First Half Fiscal Year 2025 (six months ended December 31, 2024): Net Loss of $1.85 million. This implies an annualized net loss and cash burn rate of approximately $3.7 million, assuming a consistent level of expenditure.
From a balance sheet perspective, as of December 31, 2024, Regencell reported total assets of $7.48 million. This included $6.59 million in current assets, which are predominantly comprised of cash and cash equivalents. Total liabilities were minimal at just $0.76 million, resulting in total shareholders' equity of $6.72 million.

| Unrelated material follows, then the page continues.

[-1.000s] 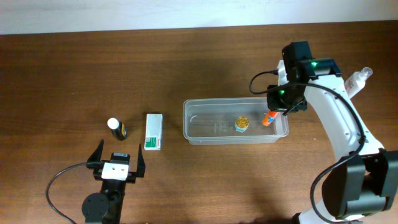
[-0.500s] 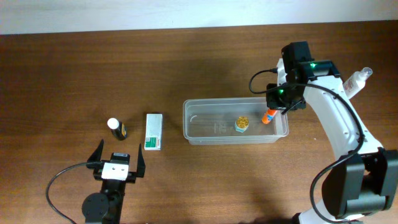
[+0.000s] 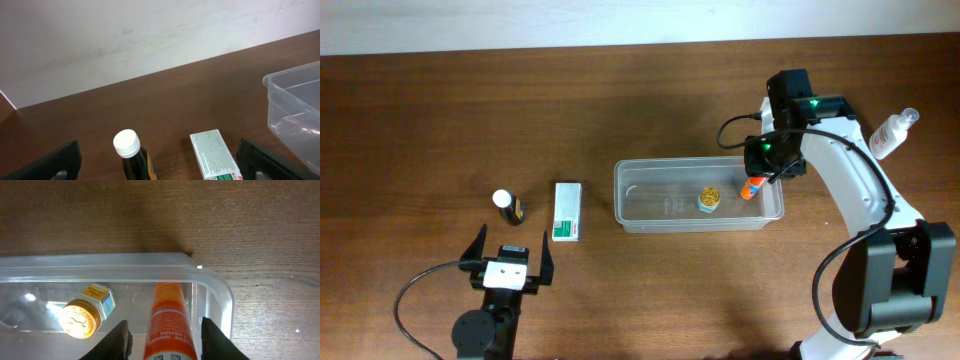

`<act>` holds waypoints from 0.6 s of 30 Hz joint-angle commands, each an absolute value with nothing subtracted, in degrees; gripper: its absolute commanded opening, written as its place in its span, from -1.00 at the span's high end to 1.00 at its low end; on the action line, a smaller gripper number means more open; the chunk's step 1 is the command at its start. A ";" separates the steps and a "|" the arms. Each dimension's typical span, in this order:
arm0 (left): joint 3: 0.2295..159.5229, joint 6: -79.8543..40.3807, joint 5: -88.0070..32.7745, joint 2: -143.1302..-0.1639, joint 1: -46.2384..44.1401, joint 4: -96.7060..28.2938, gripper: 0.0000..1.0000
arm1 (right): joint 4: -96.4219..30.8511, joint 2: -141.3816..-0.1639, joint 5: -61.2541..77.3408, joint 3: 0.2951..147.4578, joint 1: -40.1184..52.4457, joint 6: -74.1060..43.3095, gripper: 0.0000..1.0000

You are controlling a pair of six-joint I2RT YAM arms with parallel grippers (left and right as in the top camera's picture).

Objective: Pack container
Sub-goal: 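Carry the orange tube into the container and release it upright, then move right gripper to the white lotion bottle and grasp its top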

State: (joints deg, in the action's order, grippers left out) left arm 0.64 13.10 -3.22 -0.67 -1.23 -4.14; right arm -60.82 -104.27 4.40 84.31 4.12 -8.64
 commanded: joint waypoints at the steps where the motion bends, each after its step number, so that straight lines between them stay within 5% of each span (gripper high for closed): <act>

This financial position indicates strong near-term liquidity, with sufficient cash to fund operations for approximately 1.5 to 2 years at its current burn rate.
The company's cash burn rate is surprisingly low for a publicly-traded biotechnology firm. While this frugality extends its operational runway without the immediate need to raise additional capital, it is also indicative of the company's very early stage of development. Large, multi-center, late-stage clinical trials, which are necessary for securing regulatory approval in major markets like the U.S., can cost tens or even hundreds of millions of dollars. The low level of R&D spending suggests that the company is very far from generating the kind of pivotal clinical data required for a major regulatory submission. This creates a paradox where the low spending, while preserving cash, also implies that the company's operational tempo and clinical progress are more akin to a private, seed-stage biotech startup than a multi-billion-dollar public entity.

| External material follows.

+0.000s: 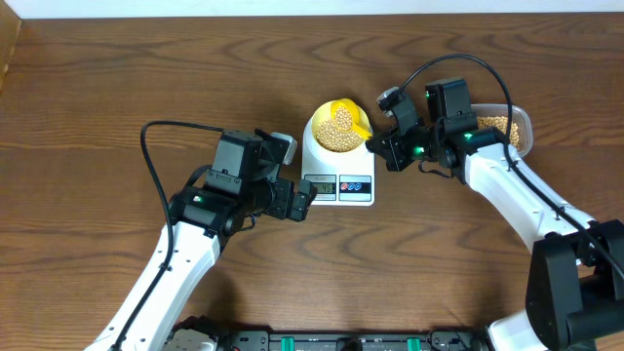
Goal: Scoop item into bowl and weigh 50g on scale
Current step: 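Hold the tipped scoop over the bowl, shaking soybeans out with the right gripper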
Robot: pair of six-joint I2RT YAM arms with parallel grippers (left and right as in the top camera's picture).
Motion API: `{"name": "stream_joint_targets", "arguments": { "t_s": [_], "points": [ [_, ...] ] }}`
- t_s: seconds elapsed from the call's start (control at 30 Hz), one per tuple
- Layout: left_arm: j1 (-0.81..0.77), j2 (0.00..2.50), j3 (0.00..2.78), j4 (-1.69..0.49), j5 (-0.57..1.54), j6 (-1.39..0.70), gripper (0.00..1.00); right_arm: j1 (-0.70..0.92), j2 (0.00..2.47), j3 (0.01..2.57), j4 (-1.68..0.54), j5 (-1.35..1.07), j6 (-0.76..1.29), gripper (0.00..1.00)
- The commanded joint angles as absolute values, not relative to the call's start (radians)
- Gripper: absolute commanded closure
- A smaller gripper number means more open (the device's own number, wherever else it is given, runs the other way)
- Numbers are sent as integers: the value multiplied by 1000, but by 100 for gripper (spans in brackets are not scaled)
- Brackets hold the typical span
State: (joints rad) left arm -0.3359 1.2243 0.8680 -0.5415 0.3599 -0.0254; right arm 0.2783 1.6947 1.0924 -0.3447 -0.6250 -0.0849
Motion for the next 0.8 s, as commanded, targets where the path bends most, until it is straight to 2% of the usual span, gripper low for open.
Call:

The valuation of Regencell is an extreme outlier when assessed using any conventional financial metric.
Market Capitalization: As of late October 2025, the company's market capitalization is approximately $8.6 billion.
Shares Outstanding: The company has approximately 494.5 million ordinary shares outstanding.
Traditional Multiples: Standard valuation multiples such as Price-to-Earnings (P/E), Price-to-Sales (P/S), and Enterprise Value-to-EBITDA (EV/EBITDA) are not applicable (N/A) because the company has no revenue and negative earnings.
Price-to-Book (P/B) Ratio: This is the only applicable traditional valuation multiple, and it is extraordinarily high. Based on a market capitalization of approximately $8.6 billion and shareholders' equity (book value) of $6.72 million, the P/B ratio is approximately 1,280x. This figure starkly illustrates the immense premium that the market is assigning to the company's intangible assets—namely, the unproven potential of its future drug candidates.
The following table provides a concise summary of the company's recent financial history and current valuation, highlighting the disconnect between its operational scale and its market value.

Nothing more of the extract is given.